Look below for the line holding "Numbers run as" and the line holding "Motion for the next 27". Transcribe exactly those lines and all lines between them, nothing more.

Dataset records:
Content starts
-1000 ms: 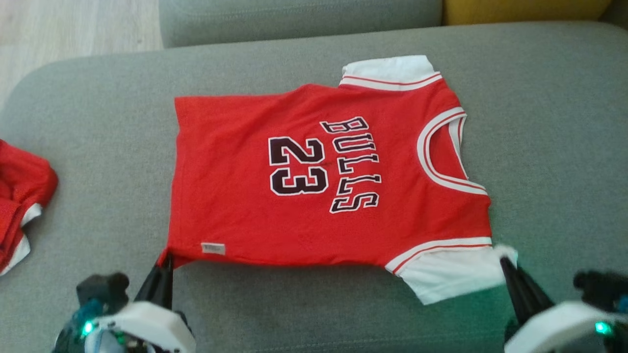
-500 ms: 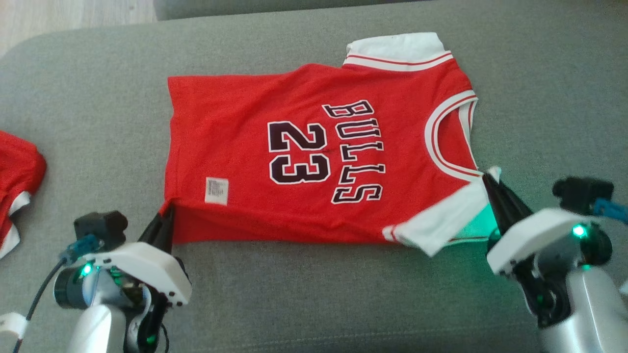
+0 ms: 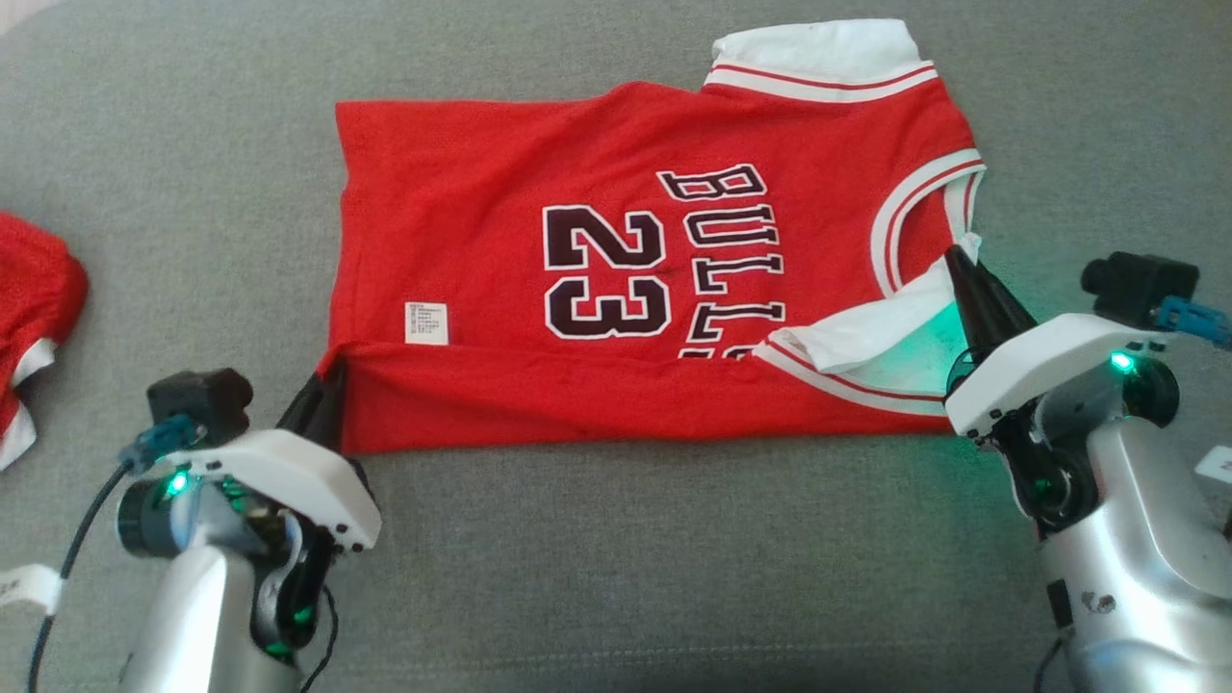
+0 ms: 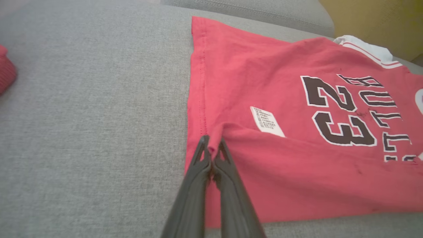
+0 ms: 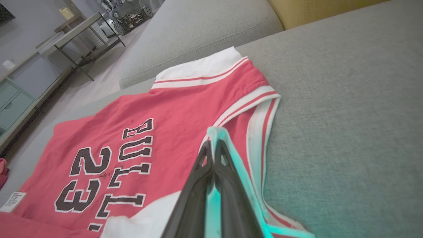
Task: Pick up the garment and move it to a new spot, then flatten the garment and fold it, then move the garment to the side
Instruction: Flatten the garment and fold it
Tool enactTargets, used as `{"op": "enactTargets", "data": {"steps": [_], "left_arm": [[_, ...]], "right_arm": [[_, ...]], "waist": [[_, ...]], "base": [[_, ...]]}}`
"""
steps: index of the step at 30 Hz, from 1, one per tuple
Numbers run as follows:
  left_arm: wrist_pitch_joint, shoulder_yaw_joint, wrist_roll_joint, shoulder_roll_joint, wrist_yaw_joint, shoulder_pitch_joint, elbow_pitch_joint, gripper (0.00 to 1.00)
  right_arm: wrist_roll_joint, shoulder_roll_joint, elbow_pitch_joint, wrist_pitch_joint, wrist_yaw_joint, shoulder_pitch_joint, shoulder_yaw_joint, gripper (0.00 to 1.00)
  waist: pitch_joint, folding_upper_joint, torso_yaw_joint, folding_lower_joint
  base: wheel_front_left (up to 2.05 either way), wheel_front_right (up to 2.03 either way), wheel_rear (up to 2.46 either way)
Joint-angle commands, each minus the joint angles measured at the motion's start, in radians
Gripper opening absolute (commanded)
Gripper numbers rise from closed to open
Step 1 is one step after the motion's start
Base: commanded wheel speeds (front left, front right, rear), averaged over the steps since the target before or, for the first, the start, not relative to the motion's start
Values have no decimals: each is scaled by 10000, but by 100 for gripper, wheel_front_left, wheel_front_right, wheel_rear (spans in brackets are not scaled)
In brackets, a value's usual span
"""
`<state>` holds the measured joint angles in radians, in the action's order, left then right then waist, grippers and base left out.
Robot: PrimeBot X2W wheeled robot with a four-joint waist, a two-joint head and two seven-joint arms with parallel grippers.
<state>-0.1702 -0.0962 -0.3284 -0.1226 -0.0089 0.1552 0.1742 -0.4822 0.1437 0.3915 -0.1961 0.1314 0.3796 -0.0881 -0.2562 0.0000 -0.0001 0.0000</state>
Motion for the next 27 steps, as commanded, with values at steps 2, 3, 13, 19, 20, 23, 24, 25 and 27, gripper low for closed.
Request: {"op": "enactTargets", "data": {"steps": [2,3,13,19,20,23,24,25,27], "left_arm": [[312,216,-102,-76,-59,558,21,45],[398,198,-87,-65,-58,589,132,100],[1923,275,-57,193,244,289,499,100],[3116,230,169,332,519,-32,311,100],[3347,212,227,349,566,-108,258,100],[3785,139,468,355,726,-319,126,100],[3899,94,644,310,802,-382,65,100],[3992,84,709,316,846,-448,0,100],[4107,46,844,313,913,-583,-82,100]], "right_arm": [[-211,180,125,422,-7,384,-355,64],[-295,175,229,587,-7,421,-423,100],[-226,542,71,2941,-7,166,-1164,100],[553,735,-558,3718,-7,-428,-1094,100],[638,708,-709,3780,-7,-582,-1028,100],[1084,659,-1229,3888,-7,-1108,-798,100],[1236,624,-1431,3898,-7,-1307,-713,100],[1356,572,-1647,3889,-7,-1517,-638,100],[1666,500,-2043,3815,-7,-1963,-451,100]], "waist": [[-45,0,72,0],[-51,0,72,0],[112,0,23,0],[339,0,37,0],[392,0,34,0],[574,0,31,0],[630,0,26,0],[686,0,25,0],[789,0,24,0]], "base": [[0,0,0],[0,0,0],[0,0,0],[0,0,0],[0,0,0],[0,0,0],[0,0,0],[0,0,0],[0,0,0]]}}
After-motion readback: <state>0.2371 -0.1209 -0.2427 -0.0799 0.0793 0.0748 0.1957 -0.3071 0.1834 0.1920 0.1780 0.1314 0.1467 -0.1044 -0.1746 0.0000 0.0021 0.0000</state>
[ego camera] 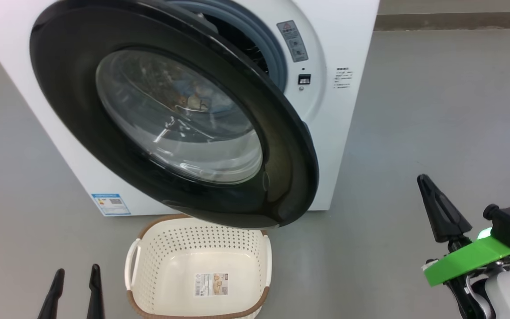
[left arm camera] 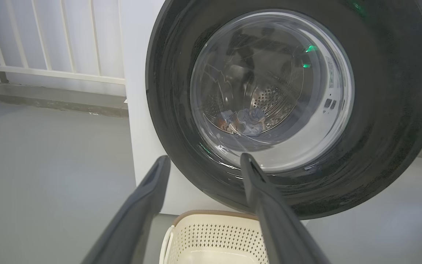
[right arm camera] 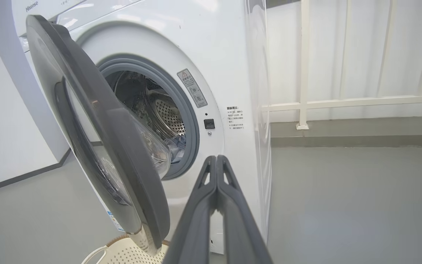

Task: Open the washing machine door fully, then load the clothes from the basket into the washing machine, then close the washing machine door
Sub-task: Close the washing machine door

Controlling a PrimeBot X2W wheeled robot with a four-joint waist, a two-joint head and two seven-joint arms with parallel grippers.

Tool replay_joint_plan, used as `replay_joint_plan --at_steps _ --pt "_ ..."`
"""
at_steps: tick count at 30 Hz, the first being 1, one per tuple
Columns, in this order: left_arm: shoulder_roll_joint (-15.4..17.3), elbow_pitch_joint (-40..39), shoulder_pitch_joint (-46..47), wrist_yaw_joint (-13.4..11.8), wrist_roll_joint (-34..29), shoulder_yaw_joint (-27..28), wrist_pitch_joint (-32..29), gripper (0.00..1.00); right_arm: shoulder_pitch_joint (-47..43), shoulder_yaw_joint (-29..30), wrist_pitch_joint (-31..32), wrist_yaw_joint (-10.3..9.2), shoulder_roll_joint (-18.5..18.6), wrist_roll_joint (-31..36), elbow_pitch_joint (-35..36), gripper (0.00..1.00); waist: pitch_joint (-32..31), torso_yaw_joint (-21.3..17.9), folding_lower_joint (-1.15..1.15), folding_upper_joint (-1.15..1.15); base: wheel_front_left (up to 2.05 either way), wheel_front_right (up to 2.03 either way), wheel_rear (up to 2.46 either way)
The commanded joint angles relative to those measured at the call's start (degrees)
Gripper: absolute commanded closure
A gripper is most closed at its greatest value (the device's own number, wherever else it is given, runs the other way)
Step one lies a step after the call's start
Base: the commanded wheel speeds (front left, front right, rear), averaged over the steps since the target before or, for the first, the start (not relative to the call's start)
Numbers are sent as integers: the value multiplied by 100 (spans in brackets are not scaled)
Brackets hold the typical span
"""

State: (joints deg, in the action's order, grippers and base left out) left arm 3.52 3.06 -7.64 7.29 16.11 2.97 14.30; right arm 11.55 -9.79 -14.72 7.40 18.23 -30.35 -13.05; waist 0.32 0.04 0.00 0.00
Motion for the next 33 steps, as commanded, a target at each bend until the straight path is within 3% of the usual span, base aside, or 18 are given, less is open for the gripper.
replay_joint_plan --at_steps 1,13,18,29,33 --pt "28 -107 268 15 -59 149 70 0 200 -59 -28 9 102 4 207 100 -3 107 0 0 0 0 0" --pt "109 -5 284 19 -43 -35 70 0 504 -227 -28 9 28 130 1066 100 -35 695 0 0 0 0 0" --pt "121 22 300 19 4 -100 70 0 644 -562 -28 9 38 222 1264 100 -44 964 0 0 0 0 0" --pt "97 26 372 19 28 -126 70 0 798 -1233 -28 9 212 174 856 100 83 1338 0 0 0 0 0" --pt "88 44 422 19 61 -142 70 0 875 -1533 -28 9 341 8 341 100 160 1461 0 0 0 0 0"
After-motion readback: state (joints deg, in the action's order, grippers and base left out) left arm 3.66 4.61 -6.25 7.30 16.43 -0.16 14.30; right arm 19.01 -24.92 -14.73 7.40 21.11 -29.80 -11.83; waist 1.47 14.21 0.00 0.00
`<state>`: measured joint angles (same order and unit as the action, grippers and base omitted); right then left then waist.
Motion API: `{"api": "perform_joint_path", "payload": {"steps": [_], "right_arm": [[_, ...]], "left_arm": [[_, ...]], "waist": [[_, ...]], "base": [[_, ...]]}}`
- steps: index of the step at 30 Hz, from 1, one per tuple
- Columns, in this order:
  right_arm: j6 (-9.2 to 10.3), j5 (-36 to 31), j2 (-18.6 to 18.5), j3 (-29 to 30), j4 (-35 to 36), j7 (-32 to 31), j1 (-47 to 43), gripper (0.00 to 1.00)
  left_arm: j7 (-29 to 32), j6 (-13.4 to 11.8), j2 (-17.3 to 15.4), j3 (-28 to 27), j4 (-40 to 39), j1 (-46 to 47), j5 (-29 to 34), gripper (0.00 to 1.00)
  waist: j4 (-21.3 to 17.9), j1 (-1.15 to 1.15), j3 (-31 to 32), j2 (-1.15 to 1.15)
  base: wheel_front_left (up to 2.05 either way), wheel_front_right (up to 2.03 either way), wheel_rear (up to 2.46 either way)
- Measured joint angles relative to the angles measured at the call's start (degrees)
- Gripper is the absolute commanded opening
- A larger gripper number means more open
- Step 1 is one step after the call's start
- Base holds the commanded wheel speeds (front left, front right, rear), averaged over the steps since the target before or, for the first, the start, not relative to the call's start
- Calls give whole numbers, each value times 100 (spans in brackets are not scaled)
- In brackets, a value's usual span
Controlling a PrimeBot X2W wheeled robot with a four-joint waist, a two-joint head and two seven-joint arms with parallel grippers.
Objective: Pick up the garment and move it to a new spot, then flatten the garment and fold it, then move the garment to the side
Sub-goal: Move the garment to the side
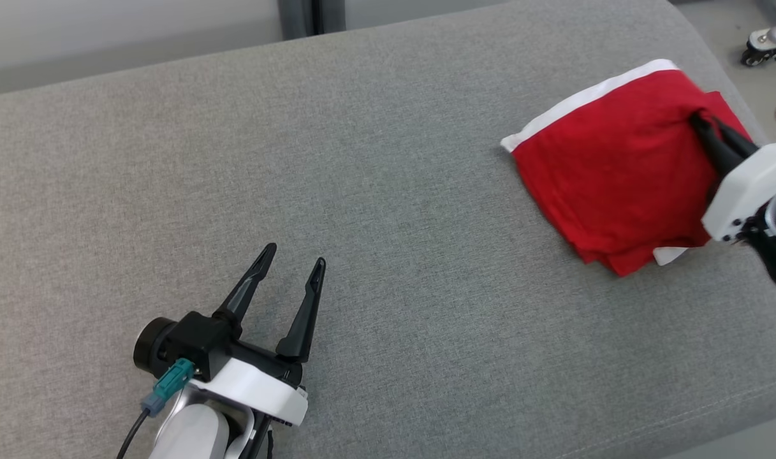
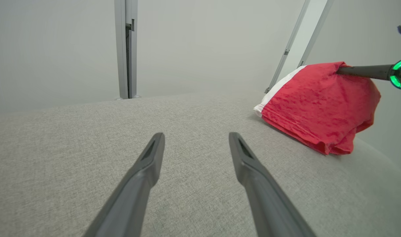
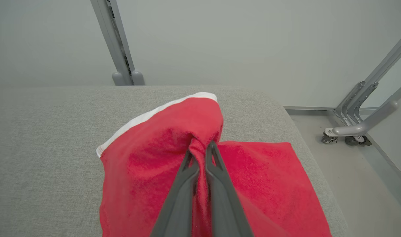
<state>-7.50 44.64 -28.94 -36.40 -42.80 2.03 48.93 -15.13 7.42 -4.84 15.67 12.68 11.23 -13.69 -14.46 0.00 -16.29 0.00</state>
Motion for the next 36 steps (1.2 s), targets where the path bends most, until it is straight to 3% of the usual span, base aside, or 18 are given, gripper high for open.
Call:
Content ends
◆ **Answer to this task**:
Numbers run as follows:
  left_arm: wrist_pitch_joint, shoulder_yaw_joint, wrist_roll_joint, shoulder_roll_joint, wrist_yaw_joint, shoulder_pitch_joint, elbow_pitch_joint, gripper (0.00 to 1.00)
  right_arm: wrist_roll_joint, shoulder_roll_joint, elbow_pitch_joint, wrist_pitch_joint, wrist_yaw_joint, shoulder_pitch_joint, shoulder_yaw_joint, gripper (0.00 to 1.00)
  waist: pitch_joint, folding_upper_joint, torso_yaw_joint, folding_lower_joint
  base: wheel_front_left (up to 2.05 either way), wheel_front_right (up to 2.03 either way), wheel_rear (up to 2.46 either way)
Joint-angle commands, each minus the joint angles measured at the motion's start, in radians
Gripper opening absolute (commanded)
Gripper numbers rise from closed to open
Step 1 is one step after the motion's start
Base: commanded wheel speeds (front left, front right, rear), averaged over the steps since the target before or, for the first, the start, not relative to the motion's start
Values have no decimals: each is scaled by 10000, but by 100 for gripper, wheel_front_left, wheel_front_right, wheel_rear (spans in brackets are not scaled)
In brackets, a value's usual span
"""
`<state>` holds the measured joint angles in radians, in the action's order, left then right then waist, grippers and base left out.
Robot: PrimeBot X2W wheeled robot with a four-joint waist, a two-joint head and two seven-joint arms with parallel grippers.
<state>-0.1702 -0.0962 -0.3284 -0.1226 -0.0089 0.1552 0.1742 -0.4822 0.1437 0.3915 -0.1961 0.1314 0.3796 -0.0881 -0.2562 0.0000 -0.0001 0.0000</state>
Motion for the next 27 steps, as commanded, with values at steps 2, 3, 13, 19, 20, 23, 24, 25 and 27, gripper low for closed.

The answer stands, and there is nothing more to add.